(Available data)

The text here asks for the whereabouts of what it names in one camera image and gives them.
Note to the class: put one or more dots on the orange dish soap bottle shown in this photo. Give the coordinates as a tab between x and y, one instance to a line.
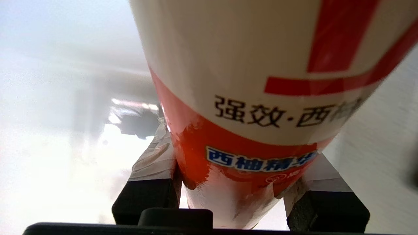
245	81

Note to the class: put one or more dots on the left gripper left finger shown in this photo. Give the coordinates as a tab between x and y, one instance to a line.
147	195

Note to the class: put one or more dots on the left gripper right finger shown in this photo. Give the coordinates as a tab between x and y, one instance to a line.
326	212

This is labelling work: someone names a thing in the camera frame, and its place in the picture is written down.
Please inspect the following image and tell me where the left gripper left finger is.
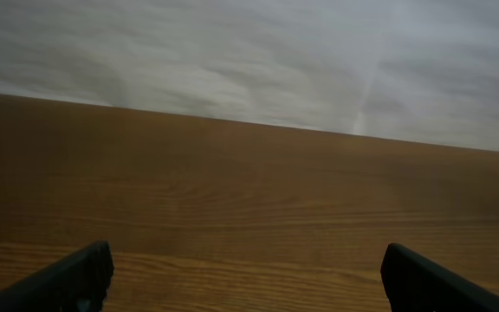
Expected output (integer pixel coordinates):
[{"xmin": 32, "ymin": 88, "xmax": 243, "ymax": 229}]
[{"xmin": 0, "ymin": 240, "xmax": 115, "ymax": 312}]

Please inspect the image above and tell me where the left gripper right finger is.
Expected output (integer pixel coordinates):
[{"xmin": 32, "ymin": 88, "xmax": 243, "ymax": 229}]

(End Available data)

» Task item
Output nothing except an exact copy of the records above, with the images left out.

» Response to the task
The text here asks for the whereabouts of what it names in one camera image and gives them.
Note to the class: put one or more dots on the orange dish soap bottle shown in this photo. Give the coordinates as a tab between x and y, one instance to a line.
245	81

Note to the class: put one or more dots on the left gripper left finger shown in this photo. Give the coordinates as a tab between x and y, one instance to a line.
147	195

Note to the class: put one or more dots on the left gripper right finger shown in this photo. Give the coordinates as a tab between x and y, one instance to a line.
326	212

This is labelling work: someone names a thing in the camera frame, and its place in the picture is written down.
Please inspect the following image and tell me where the left gripper left finger is.
Expected output (integer pixel coordinates):
[{"xmin": 32, "ymin": 88, "xmax": 243, "ymax": 229}]
[{"xmin": 0, "ymin": 240, "xmax": 115, "ymax": 312}]

Please inspect the image above and tell me where the left gripper right finger is.
Expected output (integer pixel coordinates):
[{"xmin": 32, "ymin": 88, "xmax": 243, "ymax": 229}]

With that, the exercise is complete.